Festival Chéries-Chéris | Critique : Feast

En 2007, dans la ville de Groningen, plusieurs hommes gays qui participaient à des orgies chez des particuliers se sont fait droguer et inoculer du sang contaminé à leur insu.

Feast
Pays-Bas, 2021
De Tim Leyendekker

Durée : 1h24

Sortie : –

Note :

QUE SAIS-JE ?

Unique film néerlandais en compétition cette année à Rotterdam, Feast est le premier long métrage du vidéaste plasticien Tim Leyendekker (lire notre entretien), qui par le passé a régulièrement présenté au festival des œuvres hors-format. On aurait du mal à trouver un qualificatif plus adéquat pour décrire Feast tant celui-ci ne rentre dans aucune case évidente. Le film s’inspire d’un fait divers réel concernant des cas de contamination du VIH mais le terme reconstitution ne rend pas justice à la déboussolante entreprise de Leyendekker, qui aborde les faits sous des angles inattendus, voire carrément improbables.

Feast est divisé en différents segments étanches, tous très différents les uns des autres. Le ton, les couleurs et même les conventions narratives y varient brusquement (ce qui rappelle au passage un autre film hollandais, le ludique Quality Time, présenté à Rotterdam en 2017).
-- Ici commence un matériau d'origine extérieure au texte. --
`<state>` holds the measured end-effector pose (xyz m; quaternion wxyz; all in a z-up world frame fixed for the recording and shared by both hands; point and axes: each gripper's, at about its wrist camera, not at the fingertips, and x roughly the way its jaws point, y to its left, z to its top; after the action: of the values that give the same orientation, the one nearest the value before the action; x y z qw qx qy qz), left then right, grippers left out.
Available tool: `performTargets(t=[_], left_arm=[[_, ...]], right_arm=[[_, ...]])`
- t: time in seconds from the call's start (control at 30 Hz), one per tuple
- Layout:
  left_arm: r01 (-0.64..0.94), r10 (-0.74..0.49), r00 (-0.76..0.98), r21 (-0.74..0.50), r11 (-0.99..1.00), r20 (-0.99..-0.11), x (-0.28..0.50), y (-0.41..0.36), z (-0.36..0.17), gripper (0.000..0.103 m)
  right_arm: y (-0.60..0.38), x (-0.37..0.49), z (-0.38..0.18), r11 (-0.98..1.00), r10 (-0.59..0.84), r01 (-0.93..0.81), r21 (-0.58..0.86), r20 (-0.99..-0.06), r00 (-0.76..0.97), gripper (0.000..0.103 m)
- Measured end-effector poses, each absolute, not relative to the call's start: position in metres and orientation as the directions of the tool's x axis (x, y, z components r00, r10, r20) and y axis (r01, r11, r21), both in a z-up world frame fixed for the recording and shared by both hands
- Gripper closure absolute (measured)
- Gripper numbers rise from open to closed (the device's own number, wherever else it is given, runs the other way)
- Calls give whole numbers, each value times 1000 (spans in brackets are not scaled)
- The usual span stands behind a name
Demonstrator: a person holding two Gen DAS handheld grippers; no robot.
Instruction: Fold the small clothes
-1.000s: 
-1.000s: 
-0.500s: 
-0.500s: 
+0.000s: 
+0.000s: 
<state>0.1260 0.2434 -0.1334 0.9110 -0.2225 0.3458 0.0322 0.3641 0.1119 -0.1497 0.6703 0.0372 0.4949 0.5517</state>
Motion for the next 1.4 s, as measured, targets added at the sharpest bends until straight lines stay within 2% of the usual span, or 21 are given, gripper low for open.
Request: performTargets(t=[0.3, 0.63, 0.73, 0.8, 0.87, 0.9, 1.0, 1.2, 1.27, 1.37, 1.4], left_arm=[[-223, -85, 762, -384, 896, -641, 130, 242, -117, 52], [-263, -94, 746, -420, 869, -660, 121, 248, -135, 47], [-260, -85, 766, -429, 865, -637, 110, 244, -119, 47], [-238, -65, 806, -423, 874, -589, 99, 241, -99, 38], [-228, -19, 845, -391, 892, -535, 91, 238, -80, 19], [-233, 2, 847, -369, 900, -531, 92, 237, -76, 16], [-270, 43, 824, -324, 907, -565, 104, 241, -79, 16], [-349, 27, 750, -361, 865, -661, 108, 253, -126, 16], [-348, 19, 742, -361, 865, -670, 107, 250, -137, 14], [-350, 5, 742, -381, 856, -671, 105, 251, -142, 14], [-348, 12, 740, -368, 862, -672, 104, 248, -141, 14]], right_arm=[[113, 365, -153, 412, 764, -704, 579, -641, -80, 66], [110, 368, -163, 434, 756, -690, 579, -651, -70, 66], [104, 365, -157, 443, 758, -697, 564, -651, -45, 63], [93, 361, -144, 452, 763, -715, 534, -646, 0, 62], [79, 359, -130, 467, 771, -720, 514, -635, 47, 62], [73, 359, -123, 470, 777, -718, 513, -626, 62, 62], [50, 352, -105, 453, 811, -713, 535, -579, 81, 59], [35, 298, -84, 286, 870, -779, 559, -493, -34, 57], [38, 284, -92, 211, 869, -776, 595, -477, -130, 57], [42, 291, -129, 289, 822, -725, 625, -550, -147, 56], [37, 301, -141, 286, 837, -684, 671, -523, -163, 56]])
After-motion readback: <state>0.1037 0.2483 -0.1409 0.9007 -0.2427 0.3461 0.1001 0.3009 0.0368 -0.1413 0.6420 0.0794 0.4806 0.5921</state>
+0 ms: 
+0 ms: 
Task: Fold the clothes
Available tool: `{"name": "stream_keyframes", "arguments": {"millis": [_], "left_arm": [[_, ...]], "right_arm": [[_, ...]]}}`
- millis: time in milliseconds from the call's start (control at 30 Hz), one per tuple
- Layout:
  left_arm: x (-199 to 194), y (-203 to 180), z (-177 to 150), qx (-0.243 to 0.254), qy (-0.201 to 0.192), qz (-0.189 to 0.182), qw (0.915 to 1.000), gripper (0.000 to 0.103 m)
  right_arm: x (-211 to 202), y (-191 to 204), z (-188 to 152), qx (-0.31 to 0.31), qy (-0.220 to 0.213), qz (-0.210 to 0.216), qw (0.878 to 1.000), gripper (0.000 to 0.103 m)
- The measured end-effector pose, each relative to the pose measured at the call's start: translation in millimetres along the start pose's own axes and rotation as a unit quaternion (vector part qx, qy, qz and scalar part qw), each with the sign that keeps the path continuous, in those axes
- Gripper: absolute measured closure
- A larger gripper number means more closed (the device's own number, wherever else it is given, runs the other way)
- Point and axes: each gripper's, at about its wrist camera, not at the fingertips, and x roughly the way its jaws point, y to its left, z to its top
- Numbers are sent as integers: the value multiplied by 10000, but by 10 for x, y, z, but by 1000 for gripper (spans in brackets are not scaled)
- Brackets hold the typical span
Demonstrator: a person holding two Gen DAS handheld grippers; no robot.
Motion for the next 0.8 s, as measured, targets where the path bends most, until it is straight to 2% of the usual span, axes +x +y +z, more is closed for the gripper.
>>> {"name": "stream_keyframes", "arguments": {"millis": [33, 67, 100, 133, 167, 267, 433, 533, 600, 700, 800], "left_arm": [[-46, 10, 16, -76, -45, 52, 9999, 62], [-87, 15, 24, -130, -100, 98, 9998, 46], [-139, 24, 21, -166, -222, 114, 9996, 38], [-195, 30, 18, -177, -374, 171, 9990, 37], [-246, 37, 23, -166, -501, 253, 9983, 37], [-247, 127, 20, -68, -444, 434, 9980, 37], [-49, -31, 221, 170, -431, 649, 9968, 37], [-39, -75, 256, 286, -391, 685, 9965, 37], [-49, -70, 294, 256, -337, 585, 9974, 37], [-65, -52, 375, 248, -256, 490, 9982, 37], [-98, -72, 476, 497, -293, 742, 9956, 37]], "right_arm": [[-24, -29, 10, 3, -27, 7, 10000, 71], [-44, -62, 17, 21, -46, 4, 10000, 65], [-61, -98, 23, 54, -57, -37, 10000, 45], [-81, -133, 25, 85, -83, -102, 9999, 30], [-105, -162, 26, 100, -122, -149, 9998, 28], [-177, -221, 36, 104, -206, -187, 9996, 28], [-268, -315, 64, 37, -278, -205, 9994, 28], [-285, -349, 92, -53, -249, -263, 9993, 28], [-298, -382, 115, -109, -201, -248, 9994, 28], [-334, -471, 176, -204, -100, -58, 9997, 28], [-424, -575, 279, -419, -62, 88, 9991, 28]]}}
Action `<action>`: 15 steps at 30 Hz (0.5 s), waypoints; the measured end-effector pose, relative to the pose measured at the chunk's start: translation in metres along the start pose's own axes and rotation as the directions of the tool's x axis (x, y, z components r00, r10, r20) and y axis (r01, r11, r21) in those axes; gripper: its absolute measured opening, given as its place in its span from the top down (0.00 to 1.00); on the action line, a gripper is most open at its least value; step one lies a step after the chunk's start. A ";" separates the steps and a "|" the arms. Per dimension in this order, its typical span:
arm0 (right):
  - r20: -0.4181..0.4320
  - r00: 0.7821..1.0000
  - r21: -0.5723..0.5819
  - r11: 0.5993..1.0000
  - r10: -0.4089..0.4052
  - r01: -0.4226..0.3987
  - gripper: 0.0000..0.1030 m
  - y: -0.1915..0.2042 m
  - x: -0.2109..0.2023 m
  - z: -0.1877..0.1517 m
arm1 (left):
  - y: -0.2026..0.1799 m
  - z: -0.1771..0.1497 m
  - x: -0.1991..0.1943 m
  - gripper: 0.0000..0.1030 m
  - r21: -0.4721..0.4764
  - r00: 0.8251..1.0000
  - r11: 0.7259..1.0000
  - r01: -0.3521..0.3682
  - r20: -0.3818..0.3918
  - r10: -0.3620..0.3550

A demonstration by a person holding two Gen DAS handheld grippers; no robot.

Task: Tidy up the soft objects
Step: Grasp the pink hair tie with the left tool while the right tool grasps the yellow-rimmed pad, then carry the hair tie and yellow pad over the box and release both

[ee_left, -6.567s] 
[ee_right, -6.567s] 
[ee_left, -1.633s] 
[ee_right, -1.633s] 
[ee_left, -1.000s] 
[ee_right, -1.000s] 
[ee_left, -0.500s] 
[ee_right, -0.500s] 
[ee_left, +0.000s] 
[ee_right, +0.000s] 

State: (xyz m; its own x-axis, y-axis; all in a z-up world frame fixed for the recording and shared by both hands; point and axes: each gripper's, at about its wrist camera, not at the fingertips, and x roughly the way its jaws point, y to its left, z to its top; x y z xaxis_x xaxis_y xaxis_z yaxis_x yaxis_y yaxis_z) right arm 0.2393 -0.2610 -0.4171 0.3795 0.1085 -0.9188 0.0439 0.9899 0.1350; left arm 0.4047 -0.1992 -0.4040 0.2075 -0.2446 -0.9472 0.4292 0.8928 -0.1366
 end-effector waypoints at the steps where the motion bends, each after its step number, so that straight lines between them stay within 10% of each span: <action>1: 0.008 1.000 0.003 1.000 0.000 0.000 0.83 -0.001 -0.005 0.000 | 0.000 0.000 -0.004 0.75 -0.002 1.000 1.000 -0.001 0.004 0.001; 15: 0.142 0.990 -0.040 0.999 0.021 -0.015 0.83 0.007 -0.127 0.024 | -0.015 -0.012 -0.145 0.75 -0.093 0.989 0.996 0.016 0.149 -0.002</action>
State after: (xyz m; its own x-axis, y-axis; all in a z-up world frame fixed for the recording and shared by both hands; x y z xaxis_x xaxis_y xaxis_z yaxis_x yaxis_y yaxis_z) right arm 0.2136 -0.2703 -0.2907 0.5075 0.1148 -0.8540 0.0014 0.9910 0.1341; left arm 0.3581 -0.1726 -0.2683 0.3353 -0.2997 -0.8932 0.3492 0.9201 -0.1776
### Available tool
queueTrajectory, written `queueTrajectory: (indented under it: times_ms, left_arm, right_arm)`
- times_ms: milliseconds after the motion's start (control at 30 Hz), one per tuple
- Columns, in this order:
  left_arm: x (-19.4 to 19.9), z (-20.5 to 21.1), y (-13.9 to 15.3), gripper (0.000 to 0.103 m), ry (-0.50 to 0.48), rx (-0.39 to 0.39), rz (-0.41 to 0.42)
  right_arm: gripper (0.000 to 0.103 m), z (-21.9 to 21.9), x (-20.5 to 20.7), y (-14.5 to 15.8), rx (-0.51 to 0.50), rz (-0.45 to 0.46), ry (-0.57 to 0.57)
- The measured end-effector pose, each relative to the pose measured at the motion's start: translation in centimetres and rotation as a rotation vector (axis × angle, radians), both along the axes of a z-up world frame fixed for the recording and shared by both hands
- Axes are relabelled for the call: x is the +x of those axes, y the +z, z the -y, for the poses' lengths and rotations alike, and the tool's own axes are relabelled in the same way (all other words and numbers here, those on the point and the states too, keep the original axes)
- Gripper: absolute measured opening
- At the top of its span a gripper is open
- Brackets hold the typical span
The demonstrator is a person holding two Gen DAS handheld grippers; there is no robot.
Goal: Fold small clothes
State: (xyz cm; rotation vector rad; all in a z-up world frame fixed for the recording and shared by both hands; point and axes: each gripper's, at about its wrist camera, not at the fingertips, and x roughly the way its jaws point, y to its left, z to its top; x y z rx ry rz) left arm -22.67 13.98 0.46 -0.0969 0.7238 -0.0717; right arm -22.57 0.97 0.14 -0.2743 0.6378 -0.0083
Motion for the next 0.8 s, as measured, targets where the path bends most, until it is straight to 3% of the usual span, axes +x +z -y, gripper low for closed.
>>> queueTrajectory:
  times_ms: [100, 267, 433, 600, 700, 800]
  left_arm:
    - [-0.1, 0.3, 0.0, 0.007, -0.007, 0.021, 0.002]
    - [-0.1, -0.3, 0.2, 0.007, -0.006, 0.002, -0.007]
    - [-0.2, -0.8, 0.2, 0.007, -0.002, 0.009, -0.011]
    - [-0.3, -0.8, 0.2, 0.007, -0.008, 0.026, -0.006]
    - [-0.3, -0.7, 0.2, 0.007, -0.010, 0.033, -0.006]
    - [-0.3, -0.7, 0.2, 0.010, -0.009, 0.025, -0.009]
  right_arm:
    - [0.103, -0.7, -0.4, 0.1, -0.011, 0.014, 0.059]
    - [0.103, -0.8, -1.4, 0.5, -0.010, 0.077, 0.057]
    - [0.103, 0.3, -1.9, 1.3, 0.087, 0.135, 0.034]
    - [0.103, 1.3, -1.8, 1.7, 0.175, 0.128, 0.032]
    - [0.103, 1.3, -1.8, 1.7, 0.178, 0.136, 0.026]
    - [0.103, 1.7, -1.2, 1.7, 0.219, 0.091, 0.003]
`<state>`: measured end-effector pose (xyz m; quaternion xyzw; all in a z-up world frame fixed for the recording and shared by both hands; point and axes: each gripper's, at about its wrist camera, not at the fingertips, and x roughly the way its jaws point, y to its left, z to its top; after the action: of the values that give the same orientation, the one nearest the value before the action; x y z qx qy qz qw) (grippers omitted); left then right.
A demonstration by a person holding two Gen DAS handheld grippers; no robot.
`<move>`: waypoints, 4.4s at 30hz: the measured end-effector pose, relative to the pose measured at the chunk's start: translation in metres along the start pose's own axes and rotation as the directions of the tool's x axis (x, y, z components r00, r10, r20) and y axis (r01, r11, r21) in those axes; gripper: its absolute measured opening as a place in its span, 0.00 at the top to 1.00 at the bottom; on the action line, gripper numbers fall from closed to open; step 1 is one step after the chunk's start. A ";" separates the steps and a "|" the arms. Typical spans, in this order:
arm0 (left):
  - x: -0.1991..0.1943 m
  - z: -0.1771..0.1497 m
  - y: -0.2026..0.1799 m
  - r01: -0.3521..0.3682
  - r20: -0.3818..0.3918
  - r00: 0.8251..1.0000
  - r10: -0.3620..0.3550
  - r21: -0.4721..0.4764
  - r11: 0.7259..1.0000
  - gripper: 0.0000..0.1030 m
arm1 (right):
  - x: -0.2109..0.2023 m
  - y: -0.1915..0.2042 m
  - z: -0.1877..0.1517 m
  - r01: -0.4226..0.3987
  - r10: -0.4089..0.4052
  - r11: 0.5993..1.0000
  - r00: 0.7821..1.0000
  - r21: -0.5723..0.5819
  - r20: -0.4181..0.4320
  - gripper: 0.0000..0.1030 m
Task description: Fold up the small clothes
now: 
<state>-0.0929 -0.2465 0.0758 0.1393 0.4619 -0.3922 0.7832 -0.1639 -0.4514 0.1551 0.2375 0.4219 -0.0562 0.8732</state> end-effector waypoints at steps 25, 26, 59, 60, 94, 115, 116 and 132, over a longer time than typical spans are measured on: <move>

Certaines scènes appartiennent sans trop d’ambiguïté au documentaire (interviews de victimes, d’un des auteurs…), d’autres sont des fictions flagrantes, et pourtant chacune possède un détail qui sème le doute sur leur vraie nature. Ce n’est pas un hasard si l’impressionnante séquence placée en ouverture se compose d’une étonnante énumérations d’objets. Aride en apparence, cette accumulation objective et sans affect suffit en effet à raconter, à évoquer, et au final à soulever bien plus de nuances que n’importe quel approche de reportage télé.

Passé cette introduction minimaliste, le film opère un virage abrupt vers la philosophie, fait mine de s’éclaircir un moment, pour mieux semer à nouveau le trouble. Imprévisible dans la forme comme dans le ton, sans peur du malaise ni des touches d’humour, allant de Platon aux tulipes en passant par des CD de George Michael ou des références à X-Files, Feast compile les approches et les points de vue. Évoluant du très gros plan à de la quasi abstraction, la réflexion de Leyendekker sur le désir, le libre arbitre et le consentement devient de plus en plus ambitieuse et finalement, poignante. Plus qu’un simple gimmick narratif, cette étrange mosaïque est la forme idéale pour montrer que face à des sujets si complexes, ce sont les réponses trop simples qui seraient scandaleuses.